정보보호 및 개인정보 보호관리체계 인증 - ISMS, PIMS, ISMS-P

오늘은 ISMS 에서 ISMS-P 으로 변경된 개인정보 통합인증 제도에 대해 알아보겠습니다~

 

[이미지 출처]KISA

ISMS 란?

정보통신망의 안전성 확보를 위하여 수립하는 기술적, 물리적, 관리적 보호조치 등 종합적인 정보보호 관리체계에 대한 인증 제도입니다.

이는 제 3의 인증기관이 객관적, 독립적으로 관리체계를 평가하여, 관련 기준에 대한 적합 여부를 보증합니다. ISMS인증과 관련하여 정책기관은 미래창조과학부, 인증기관은 한국인터넷진흥원으로 관련 업무를 주관하고 있습니다.

 

종합하자면, ISMS는 기업 및 조직이 보유하고 있는 기업정보, 산업기밀, 개인정보 등의 중요한 정보자산이 안전하고 신뢰성 있게 관리되고 있음을 국가로부터 인증 받는 국가공인 제도입니다.

ISMS 인증 체계입니다. 정책기관은 과학기술정보통신부에서 진행하며, 인증 기관은 한국인터넷진흥원입니다.

 

ISMS 구성 요소입니다. 위의 인증 기준수를 만족하는 것이며, 13가지 분야의 104개 항목을 가지고 있다. 104가지의 항목을 만족시키고, 이에 대한 증빙 및 문서를 가지고 있어야 인증이 가능하다.

PIMS 란?

기관 및 기업이 개인정보보호 관리체계를 갖추고 체계적 · 지속적으로 보호 업무를 수행하는지에 대해 객관적으로 심사하여 기준 만족 시 인증 부여

 

 

PIMS 인증체계입니다. 정책기관은 행정안전부 및 방송통신위원회에서 정책을 계획하고 있습니다.

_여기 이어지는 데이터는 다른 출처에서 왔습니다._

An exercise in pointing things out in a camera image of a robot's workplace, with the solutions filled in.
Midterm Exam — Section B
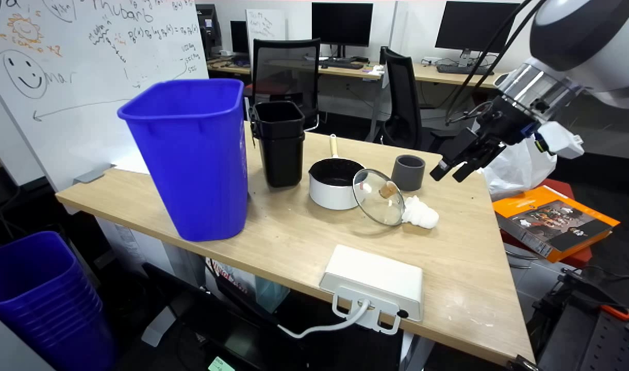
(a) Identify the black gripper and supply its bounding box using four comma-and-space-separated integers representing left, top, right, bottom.
430, 97, 537, 183

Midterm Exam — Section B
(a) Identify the glass lid with wooden knob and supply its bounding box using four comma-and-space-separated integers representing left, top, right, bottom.
353, 169, 404, 226

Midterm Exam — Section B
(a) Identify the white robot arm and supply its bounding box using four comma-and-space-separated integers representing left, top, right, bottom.
431, 0, 629, 182

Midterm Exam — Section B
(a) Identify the grey cup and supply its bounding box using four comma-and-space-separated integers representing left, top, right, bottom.
393, 155, 425, 191

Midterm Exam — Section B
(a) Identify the black office chair near desk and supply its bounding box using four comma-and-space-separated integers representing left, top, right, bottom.
378, 47, 436, 150

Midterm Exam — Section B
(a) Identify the white plastic bag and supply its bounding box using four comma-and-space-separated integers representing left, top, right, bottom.
483, 137, 558, 199

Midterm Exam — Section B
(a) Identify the wooden office desk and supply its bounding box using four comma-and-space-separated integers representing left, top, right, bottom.
209, 60, 499, 88

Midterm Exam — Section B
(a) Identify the orange book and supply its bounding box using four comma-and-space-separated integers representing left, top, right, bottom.
493, 185, 620, 262

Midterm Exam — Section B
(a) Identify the white power box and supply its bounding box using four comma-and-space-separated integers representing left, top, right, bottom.
321, 244, 423, 321

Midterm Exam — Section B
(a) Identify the black computer monitor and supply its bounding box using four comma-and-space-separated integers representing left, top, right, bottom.
436, 0, 519, 73

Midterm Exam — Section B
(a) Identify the black landfill bin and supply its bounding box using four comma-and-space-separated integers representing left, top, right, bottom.
252, 101, 305, 187

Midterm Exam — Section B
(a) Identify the black mesh office chair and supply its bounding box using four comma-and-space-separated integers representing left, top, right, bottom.
249, 39, 321, 130

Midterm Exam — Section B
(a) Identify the blue paper recycling bin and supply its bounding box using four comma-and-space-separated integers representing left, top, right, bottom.
118, 79, 247, 241

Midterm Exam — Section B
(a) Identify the right whiteboard with smiley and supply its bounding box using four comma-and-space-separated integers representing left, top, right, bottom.
0, 0, 206, 190

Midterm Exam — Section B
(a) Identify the stack of blue bins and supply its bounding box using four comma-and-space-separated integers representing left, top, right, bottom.
0, 230, 116, 371

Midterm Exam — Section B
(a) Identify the white power cable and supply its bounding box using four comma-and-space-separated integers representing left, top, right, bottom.
276, 298, 372, 342

인증 기관은 ISMS와 동일한 한국인터넷진흥원입니다.

 

PIMS 구성요소 입니다..

크게 관리과정,생명주기,보호대책

개인정보가 중요 하다지만 보여주기 식으로 되어 있는 항목도 있으며, 지키기 위해서는 수억의 돈이 들어가는 항목도 있습니다.

 

정답은 간단합니다.

개인정보에 대한 인식이 늦게 자리 잡힌 문제점으로 인해 기존에 ISMS 에 항목을 추가 할생각을 못하고 PIMS 라는 인증을 새로 만들었습니다. 대단하죠...

 

그래도 이번에 두가지 인증을 합쳐서

ISMS-P 라는 인증을 새로이 만들었습니다.

ISMS-P란?

 

ISMS-P 인증기준 입니다.

ISMS 와 PIMS 가 합쳐지는 인증이다보니, 개인정보 항목들과 정보보호 항목이 합쳐져 있습니다.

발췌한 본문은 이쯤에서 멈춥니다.